Within 30 days after the end of each calendar quarter in which you earn Royalty Revenue, you must report the Royalty Revenue to Xsolla on a per Product basis and pay Xsolla 5% of the Royalty Revenue. Additional information on royalty reporting and payment can be found at xsolla.cloud/release.

Xsolla reserves the right to charge a 2% late fee, per calendar quarter (compounding), for any amounts unpaid after the required due date.

Except to the extent required by applicable law, all payments, fees and royalties are nonrefundable under all circumstances.

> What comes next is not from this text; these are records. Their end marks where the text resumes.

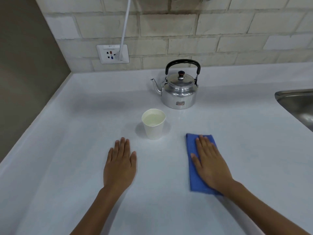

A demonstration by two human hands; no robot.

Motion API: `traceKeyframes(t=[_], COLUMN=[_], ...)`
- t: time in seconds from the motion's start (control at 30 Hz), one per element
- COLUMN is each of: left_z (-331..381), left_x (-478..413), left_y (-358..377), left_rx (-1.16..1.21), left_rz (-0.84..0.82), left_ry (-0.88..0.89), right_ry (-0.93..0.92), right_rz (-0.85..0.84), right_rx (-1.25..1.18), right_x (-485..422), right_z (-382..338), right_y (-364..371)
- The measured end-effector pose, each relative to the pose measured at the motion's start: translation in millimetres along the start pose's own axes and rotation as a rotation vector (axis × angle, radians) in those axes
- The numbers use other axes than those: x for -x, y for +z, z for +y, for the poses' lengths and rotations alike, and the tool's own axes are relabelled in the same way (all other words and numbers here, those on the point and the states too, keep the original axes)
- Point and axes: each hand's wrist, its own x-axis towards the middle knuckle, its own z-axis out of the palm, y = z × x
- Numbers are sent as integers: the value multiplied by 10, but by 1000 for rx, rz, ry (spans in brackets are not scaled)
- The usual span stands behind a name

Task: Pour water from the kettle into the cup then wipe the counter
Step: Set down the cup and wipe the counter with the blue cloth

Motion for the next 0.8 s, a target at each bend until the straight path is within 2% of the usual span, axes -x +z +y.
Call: traceKeyframes(t=[0.13, 0.23, 0.37, 0.43, 0.57, 0.63, 0.7, 0.8], left_z=[7, -7, -18, -5, 5, 8, -5, -2], left_x=[-11, -6, 9, 12, 8, 1, -3, -2], left_y=[12, 14, 13, 7, -2, 3, 9, 0], left_rx=[-4, 1, -9, -11, 1, 7, 8, -10], left_rz=[-11, 2, 12, 19, 31, 35, 26, 26], left_ry=[-5, 0, 7, 11, 9, 5, 2, 8], right_ry=[70, -83, -241, -185, 97, 136, 52, -223], right_rz=[20, 6, 27, 102, 28, 25, 25, 18], right_rx=[0, -45, -33, 37, 48, 24, 20, -9], right_x=[-191, 33, 243, 63, -627, -861, -876, -610], right_z=[-288, -435, -149, 76, 246, 86, -68, -54], right_y=[68, 183, 80, -3, -70, -33, 52, 162])
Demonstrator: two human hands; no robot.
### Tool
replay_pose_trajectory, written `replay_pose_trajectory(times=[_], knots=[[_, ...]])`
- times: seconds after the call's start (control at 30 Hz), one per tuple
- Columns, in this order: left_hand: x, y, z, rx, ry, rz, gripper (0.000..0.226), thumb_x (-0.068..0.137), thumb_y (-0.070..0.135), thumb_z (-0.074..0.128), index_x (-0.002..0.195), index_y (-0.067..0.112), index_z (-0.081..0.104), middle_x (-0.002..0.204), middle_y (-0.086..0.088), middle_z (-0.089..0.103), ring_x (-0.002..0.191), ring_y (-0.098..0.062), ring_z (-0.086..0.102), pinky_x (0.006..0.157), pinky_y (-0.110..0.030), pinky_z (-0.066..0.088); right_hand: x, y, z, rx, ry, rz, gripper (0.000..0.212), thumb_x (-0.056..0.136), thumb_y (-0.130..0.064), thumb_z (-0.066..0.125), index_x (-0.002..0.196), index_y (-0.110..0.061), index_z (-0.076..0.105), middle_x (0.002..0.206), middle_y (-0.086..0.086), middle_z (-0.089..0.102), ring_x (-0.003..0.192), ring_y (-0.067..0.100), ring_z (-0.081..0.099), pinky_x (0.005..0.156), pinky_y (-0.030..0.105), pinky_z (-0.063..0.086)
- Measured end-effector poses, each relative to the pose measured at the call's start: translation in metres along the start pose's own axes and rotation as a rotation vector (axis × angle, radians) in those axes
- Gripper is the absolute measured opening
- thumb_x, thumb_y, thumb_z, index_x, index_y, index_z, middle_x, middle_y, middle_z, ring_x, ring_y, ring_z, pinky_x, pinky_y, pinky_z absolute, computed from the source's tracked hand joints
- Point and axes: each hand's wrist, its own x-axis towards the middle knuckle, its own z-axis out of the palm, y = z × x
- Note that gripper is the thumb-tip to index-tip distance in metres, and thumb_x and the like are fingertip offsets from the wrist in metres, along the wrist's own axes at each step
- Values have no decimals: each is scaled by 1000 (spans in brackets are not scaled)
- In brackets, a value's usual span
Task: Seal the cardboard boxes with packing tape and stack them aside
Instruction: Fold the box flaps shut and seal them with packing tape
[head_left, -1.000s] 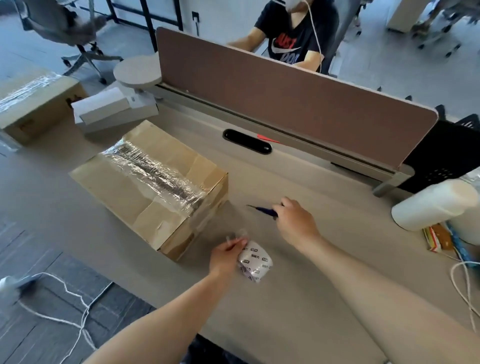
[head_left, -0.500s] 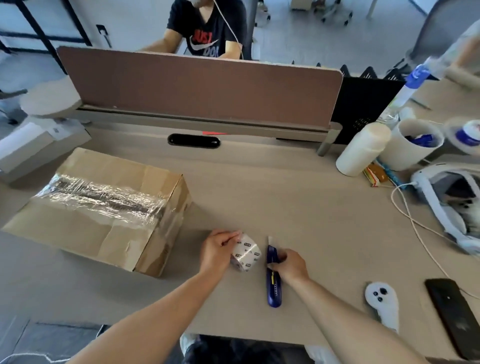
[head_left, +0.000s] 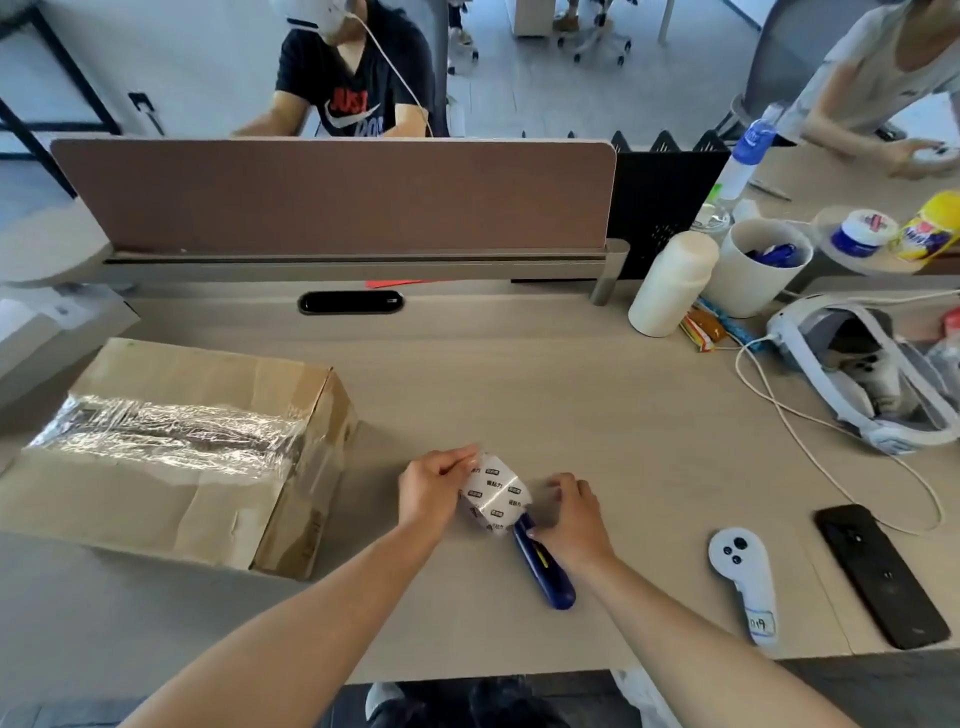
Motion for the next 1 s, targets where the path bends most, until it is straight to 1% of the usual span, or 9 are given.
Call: replay_pose_trajectory(times=[0.1,0.23,0.33,0.43,0.53,0.6,0.7,0.9,1.0], knots=[[11,12,7,-48,-23,-34,18,88,20,74,104,26,78,102,13,74,89,13,62,88,-9,47,3,-12,-25,-51,-92,-219,72,68,-21,82,133,-25,51,125,-12,38,114,9,31,95,20,29],[24,34,23,-156,-98,-80,18,90,15,71,107,20,77,105,3,76,92,-7,69,82,-24,56,1,-33,-58,37,-154,-298,28,82,-22,74,107,-27,62,108,-9,61,102,3,51,84,12,36],[33,54,41,-110,-88,-16,17,89,15,72,103,22,78,99,7,76,87,0,69,85,-21,56,-1,-40,-79,43,-162,-317,16,88,-23,68,100,-21,57,95,-9,66,86,2,61,74,16,47],[34,75,67,-88,-49,78,18,91,11,69,93,26,79,89,13,76,79,5,69,81,-18,55,3,-38,-101,-20,-105,-385,29,91,-29,64,114,-12,56,106,3,64,97,17,59,85,31,48],[33,87,92,-133,-34,108,23,92,8,65,93,27,79,89,18,74,83,8,68,74,-8,51,14,-35,-120,-191,-39,-403,29,93,-31,63,105,-7,54,103,9,57,95,23,53,85,35,43],[36,91,109,-167,3,103,22,93,11,65,92,28,79,92,16,74,86,4,68,79,-13,53,23,-29,-128,-242,-13,-403,30,93,-33,62,106,-8,53,107,10,57,100,28,51,89,37,42],[48,97,127,-325,86,12,13,91,18,71,91,30,76,90,10,74,84,-5,67,88,-21,52,32,-16,-139,-201,17,-385,47,95,-31,59,135,-11,44,122,9,57,109,29,50,90,34,38],[63,77,164,-362,-29,-66,23,88,9,74,96,31,76,93,9,77,96,-6,70,101,-28,49,68,5,-144,-393,108,-277,50,96,-33,53,138,-10,42,147,7,44,131,26,41,101,35,32],[63,65,176,-251,-66,-76,33,88,12,73,106,40,68,93,9,76,97,3,67,92,-11,44,87,14,-142,-474,112,-169,49,96,-28,51,142,-12,39,141,10,49,129,29,43,101,33,31]])
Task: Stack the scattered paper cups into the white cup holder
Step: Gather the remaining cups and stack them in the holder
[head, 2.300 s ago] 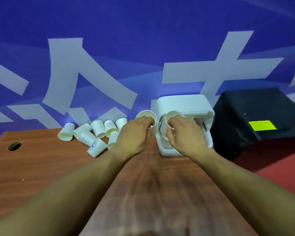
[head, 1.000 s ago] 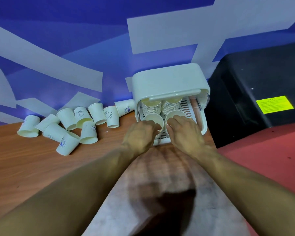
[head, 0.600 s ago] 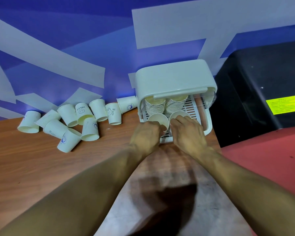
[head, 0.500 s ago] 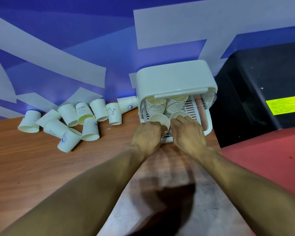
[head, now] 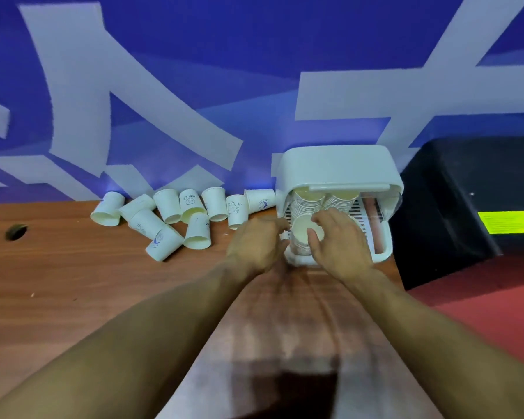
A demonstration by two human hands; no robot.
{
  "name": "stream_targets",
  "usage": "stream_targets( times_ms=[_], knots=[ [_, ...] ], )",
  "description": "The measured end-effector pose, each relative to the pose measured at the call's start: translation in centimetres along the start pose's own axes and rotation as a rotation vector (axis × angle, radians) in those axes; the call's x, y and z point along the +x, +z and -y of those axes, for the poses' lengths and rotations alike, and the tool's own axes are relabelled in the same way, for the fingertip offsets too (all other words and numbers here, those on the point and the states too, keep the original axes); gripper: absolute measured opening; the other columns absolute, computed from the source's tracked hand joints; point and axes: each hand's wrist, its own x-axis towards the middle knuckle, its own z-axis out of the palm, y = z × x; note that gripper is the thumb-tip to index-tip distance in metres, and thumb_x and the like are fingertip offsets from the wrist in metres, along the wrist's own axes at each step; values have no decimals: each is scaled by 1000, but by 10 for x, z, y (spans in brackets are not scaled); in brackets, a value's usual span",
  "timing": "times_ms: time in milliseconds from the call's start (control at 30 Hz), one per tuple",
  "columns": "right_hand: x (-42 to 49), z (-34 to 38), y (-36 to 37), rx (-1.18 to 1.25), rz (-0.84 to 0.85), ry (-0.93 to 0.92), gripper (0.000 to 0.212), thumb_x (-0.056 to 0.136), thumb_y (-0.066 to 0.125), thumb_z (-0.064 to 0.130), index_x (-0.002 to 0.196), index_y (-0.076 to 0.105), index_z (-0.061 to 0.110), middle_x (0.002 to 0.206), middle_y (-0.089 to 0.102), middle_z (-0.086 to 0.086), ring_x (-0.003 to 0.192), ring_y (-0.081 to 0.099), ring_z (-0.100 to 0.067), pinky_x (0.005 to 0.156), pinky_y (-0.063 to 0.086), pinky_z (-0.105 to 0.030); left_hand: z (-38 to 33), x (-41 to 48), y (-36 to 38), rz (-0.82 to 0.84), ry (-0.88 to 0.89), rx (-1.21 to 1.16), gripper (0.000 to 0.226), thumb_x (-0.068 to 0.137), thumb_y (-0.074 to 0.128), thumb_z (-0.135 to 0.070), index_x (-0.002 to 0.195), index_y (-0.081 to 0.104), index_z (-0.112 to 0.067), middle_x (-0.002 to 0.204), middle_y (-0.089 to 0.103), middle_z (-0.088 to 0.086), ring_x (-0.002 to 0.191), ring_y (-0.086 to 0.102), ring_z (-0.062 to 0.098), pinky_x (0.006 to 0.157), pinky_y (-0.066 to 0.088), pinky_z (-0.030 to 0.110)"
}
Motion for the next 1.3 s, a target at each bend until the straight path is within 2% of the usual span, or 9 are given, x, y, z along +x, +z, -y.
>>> stream_targets(
  times_ms=[267,433,533,667,800,933,1100,1200,1300],
  knots=[
    [17,113,16,25,110,-228,24,79,67,24,100,62,14,95,60,-3,87,57,-26,68,49,-34,82,-77,-51,-108,-259,37,27,90,59,-38,116,63,-31,111,64,-4,99,62,23,79,51,37],
    [32,190,47,63,196,-335,26,80,67,26,104,62,16,98,59,0,88,55,-24,64,36,-27,149,-118,-78,-190,-414,6,25,88,62,-41,112,63,-33,109,66,-5,94,65,21,74,52,35],
    [41,231,69,94,237,-372,27,79,67,24,104,61,16,100,59,1,90,55,-23,65,44,-31,192,-133,-88,-219,-507,-43,28,88,60,-40,114,63,-31,108,67,-5,95,65,20,76,52,37],
    [59,273,105,67,337,-368,30,82,63,25,111,59,17,105,57,0,94,54,-24,68,45,-35,245,-142,-96,-283,-611,-203,28,87,60,-37,113,65,-32,106,69,-8,94,65,17,81,52,36],
    [81,308,143,-19,459,-336,34,88,54,29,120,54,17,116,53,-1,104,50,-24,74,46,-36,296,-138,-98,-248,-651,-359,37,89,60,-37,126,59,-35,117,66,-5,98,64,16,85,49,31],
    [106,333,183,-121,538,-294,39,89,53,24,127,50,18,122,51,-2,107,49,-25,77,47,-38,347,-122,-94,-221,-680,-556,43,90,59,-34,133,52,-38,125,60,-6,100,60,13,80,45,27],
    [131,345,223,-263,641,-264,48,84,55,14,130,45,20,128,47,-1,110,47,-26,78,47,-37,400,-95,-79,-174,-732,-826,44,88,64,-36,129,53,-43,113,55,-13,109,59,15,97,48,37],
    [139,348,237,-311,698,-263,51,82,52,13,131,43,19,134,44,-2,113,44,-27,81,47,-39,417,-82,-69,-153,-718,-934,49,87,66,-30,133,50,-36,107,51,-19,111,58,17,99,47,38],
    [143,351,248,-363,764,-273,54,82,56,15,134,40,21,140,39,1,116,41,-27,84,46,-41,428,-72,-62,-158,-715,-968,56,81,68,-36,134,51,-31,127,51,-5,116,56,20,102,46,40]
  ],
)
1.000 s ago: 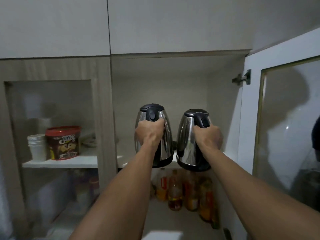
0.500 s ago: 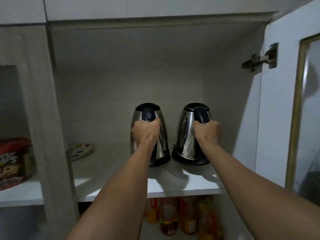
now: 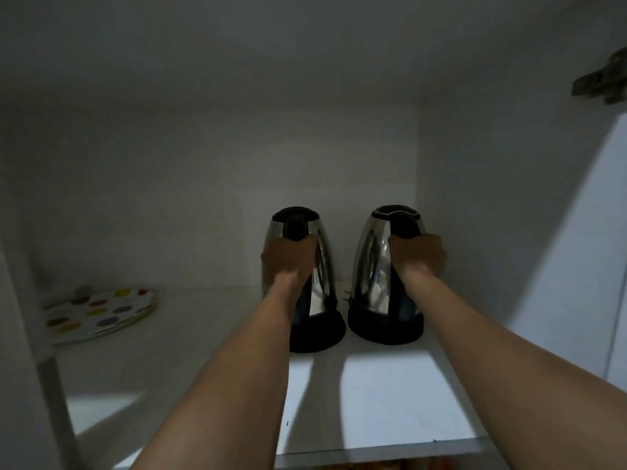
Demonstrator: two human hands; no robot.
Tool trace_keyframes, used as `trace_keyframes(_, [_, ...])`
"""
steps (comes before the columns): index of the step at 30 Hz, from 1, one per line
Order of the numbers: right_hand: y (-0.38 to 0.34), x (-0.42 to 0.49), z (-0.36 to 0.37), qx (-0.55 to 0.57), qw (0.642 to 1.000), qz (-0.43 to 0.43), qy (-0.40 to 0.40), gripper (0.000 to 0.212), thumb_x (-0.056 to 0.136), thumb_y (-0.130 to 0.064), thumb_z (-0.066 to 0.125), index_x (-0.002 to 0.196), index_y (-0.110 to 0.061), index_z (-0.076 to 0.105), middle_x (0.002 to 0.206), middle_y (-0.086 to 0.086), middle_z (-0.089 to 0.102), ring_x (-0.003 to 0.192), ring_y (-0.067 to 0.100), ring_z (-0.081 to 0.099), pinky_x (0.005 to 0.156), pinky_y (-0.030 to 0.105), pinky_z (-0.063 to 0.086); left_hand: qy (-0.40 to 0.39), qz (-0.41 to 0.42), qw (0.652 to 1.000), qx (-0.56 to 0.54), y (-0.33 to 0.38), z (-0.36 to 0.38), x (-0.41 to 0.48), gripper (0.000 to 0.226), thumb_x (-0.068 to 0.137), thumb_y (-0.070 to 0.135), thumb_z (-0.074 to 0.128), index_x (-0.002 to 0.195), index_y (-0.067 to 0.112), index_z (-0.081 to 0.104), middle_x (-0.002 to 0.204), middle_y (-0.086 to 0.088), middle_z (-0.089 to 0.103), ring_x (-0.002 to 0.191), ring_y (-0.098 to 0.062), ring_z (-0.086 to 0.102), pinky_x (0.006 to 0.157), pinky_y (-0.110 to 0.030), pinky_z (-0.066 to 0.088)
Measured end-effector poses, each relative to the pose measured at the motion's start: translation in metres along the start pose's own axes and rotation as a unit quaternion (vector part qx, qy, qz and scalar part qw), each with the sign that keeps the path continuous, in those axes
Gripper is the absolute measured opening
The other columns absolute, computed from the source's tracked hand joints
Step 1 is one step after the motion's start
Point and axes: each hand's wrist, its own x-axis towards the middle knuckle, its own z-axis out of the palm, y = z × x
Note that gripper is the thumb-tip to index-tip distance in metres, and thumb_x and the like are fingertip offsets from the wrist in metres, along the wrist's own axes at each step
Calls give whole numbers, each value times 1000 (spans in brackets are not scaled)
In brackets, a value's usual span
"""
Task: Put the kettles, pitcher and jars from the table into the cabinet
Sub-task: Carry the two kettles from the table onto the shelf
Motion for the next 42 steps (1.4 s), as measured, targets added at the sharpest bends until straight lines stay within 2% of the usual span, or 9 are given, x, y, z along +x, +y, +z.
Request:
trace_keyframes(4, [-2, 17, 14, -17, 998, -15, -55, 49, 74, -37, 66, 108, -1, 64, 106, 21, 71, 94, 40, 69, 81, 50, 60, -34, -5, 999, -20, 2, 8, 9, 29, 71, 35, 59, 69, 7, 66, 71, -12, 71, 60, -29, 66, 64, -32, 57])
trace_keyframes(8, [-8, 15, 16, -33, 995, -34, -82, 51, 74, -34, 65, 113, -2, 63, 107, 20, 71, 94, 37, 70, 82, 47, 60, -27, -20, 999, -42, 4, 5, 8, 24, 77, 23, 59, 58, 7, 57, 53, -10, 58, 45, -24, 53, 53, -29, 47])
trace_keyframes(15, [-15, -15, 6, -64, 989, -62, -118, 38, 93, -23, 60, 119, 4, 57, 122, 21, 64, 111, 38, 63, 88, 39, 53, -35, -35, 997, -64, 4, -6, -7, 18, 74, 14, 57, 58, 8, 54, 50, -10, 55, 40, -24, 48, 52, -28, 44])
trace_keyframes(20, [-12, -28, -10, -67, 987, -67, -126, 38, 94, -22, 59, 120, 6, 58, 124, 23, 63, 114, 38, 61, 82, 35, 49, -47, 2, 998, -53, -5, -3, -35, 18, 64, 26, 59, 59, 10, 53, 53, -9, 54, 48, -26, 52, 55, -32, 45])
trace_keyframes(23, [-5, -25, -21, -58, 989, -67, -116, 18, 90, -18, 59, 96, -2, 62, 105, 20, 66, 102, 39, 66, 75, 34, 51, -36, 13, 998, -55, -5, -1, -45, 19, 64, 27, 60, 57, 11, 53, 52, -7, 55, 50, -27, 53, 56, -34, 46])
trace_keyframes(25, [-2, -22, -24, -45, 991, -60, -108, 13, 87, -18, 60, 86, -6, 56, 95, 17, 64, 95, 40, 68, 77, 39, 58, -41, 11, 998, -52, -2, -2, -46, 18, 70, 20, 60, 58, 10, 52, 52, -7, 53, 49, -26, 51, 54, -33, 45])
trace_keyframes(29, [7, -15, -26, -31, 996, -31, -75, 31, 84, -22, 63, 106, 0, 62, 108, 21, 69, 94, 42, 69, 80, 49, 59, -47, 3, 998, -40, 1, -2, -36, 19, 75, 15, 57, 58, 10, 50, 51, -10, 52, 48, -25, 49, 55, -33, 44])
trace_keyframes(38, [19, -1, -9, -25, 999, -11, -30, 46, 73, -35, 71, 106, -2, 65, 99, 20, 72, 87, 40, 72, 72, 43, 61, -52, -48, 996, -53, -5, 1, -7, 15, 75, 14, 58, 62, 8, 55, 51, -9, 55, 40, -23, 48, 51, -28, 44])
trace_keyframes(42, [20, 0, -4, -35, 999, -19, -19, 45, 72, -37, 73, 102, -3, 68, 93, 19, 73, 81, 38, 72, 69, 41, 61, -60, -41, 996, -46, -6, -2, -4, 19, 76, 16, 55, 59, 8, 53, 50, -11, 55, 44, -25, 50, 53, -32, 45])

7. Other Obligations You Have

a. Taxes

You are responsible for all taxes on all payments required to be made by you under this Agreement (other than taxes that Xsolla is obligated to pay on its income, which are Xsolla’s responsibility). If you are required by a government agency to reduce your payment to Xsolla for any reason, you are required to provide sufficient documentation to Xsolla supporting the withholding. Xsolla cannot answer your questions about withholding taxes or taxes in general but provides general resources available at xsolla.com/contact-us.

b. Records and Audits

You agree to keep accurate books and records related to your development, manufacture, Distribution, and sale of Royalty Products and related revenue. Xsolla may conduct reasonable audits of those books and records. Audits will be conducted during business hours on reasonable prior notice to you. Xsolla will bear the costs of audits unless the results show a shortfall in payments in excess of 5% during the period audited, in which case you will be responsible for the cost of the audit.